Task description ::
Lines of the material that include the word "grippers" are to be counted; only their number should be given.

[[ Data section open ]]

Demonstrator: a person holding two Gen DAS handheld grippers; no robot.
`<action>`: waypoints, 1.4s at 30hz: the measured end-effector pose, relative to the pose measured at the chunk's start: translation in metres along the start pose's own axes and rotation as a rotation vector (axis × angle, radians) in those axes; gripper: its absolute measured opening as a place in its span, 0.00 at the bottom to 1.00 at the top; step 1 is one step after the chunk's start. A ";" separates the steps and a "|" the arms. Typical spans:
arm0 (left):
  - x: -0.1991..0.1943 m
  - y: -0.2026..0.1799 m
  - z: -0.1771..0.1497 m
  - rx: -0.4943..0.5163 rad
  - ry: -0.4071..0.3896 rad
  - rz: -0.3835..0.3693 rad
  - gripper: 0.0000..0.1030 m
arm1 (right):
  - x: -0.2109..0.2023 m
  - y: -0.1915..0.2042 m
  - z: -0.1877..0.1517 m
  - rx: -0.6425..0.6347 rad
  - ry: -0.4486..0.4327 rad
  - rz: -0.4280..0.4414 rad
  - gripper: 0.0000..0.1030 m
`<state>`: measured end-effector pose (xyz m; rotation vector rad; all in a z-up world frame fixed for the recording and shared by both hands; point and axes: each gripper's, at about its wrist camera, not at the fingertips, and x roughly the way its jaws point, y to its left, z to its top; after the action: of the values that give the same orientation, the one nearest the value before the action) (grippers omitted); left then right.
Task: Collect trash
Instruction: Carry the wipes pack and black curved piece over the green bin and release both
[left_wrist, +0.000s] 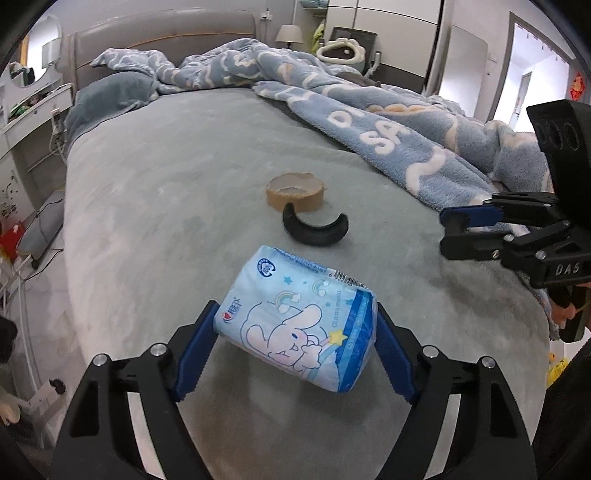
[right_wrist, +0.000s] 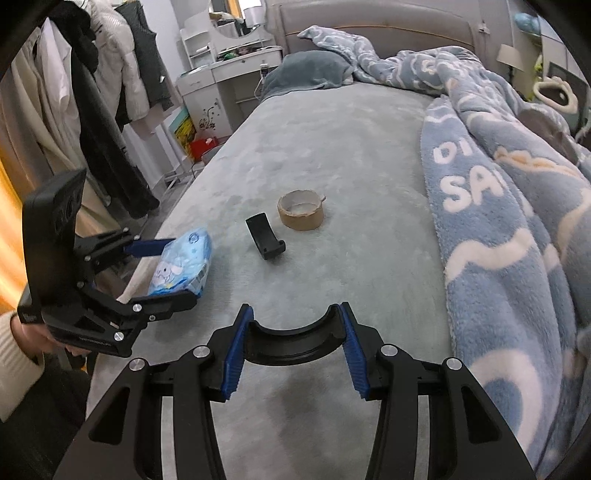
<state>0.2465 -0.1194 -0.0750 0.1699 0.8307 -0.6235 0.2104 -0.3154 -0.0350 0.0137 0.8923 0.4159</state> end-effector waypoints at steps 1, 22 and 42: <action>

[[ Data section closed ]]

Expected answer ::
2